• Problem requirements
Without the pictures, copy the entries below word for word.

[Data for the task]

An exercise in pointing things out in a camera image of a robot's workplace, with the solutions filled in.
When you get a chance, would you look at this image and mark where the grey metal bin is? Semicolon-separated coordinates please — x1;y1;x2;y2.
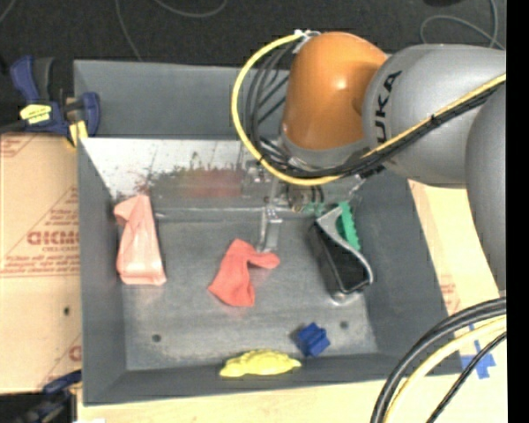
72;58;463;404

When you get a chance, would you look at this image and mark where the pink cloth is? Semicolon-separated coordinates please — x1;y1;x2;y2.
113;193;168;287

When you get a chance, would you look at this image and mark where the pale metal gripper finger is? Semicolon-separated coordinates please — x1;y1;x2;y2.
266;208;285;253
257;209;268;252

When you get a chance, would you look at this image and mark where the blue toy block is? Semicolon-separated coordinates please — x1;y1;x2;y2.
290;322;332;358

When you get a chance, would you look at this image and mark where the brown cardboard board red print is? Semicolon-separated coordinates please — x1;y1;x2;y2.
0;131;83;397

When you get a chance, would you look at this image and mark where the green ribbed piece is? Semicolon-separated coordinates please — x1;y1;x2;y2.
336;200;363;252

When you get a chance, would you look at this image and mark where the yellow toy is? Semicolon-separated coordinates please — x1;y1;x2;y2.
218;348;302;379

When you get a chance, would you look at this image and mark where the red cloth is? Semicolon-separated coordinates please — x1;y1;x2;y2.
206;237;282;308

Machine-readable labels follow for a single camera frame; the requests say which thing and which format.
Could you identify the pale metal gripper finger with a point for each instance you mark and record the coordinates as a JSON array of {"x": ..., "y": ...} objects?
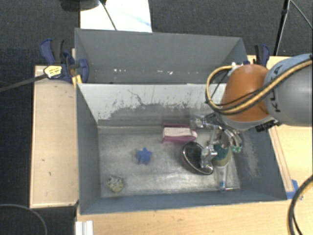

[/Data for the task]

• Result of this task
An exercise in pointing things out in a camera image of a robot's workplace, with the solutions filled in.
When you get a chance, would you look at this image and mark where the grey metal bin is? Semicolon-separated coordinates please — x1;y1;x2;y2.
72;58;463;404

When you get a chance, would you look at this image and mark where the pink cloth is? Semicolon-separated coordinates please — x1;y1;x2;y2.
113;193;168;287

When you get a chance, would you look at this image and mark where the pale metal gripper finger is? Semicolon-separated coordinates please — x1;y1;x2;y2.
266;208;285;253
257;209;268;252

When you get a chance, would you look at this image and mark where the blue toy block is? Semicolon-separated coordinates please — x1;y1;x2;y2.
290;322;332;358

When you get a chance, would you look at this image and mark where the brown cardboard board red print is? Semicolon-separated coordinates please — x1;y1;x2;y2.
0;131;83;397

When you get a chance, would you look at this image and mark where the green ribbed piece is? Semicolon-separated coordinates please — x1;y1;x2;y2.
336;200;363;252

When you get a chance, would you look at this image and mark where the yellow toy is? Semicolon-separated coordinates please — x1;y1;x2;y2.
218;348;302;379

When you get a chance, would you look at this image and mark where the red cloth is? Semicolon-separated coordinates please — x1;y1;x2;y2.
206;237;282;308

Machine-readable labels follow for a single camera frame; the requests say which thing and which format.
Could you identify the pale metal gripper finger with a point for each instance you mark and record the coordinates as a JSON array of {"x": ..., "y": ...} objects?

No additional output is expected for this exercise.